:: ACTION ITEM ::
In the data below, locate each line with the word "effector" and list it.

:: DATA EXTRACT ::
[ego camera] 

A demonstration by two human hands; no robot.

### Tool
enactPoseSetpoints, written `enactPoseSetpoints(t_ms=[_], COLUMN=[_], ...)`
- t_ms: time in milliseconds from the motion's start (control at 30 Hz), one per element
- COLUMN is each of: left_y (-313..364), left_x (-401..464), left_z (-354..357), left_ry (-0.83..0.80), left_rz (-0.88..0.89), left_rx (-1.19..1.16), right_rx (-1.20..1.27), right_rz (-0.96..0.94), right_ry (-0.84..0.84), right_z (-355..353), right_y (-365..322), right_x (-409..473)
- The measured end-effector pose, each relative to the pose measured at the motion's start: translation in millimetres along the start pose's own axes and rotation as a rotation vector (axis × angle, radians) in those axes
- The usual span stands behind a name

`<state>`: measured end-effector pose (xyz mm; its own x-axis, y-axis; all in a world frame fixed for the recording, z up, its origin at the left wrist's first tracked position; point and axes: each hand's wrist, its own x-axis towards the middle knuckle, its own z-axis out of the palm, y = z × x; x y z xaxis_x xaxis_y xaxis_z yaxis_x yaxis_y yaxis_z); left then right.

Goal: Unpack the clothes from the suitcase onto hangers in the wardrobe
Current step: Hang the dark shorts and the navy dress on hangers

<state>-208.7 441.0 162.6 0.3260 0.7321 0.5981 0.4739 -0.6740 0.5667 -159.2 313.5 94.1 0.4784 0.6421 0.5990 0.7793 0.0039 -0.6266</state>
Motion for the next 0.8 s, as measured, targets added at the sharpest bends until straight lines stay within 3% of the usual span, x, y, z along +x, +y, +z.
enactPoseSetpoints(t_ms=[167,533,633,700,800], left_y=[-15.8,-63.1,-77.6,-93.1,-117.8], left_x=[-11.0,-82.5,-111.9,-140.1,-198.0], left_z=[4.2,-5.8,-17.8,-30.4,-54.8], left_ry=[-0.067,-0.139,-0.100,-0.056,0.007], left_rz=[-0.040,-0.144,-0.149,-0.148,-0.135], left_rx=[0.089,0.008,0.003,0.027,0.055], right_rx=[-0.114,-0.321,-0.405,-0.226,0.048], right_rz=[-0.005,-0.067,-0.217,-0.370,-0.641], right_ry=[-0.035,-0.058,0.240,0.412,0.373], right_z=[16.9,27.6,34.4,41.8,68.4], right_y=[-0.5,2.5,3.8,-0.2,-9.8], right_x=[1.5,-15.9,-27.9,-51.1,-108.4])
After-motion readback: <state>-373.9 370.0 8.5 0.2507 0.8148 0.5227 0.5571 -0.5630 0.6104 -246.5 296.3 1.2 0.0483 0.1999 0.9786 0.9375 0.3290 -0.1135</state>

:: WRITTEN RESPONSE ::
- The measured end-effector pose, each relative to the pose measured at the motion's start: translation in millimetres along the start pose's own axes and rotation as a rotation vector (axis × angle, radians) in those axes
`<state>`: measured end-effector pose (xyz mm; its own x-axis, y-axis; all in a world frame fixed for the recording, z up, its origin at the left wrist's first tracked position; point and axes: each hand's wrist, its own x-axis towards the middle knuckle, its own z-axis out of the palm, y = z × x; x y z xaxis_x xaxis_y xaxis_z yaxis_x yaxis_y yaxis_z); left then right.

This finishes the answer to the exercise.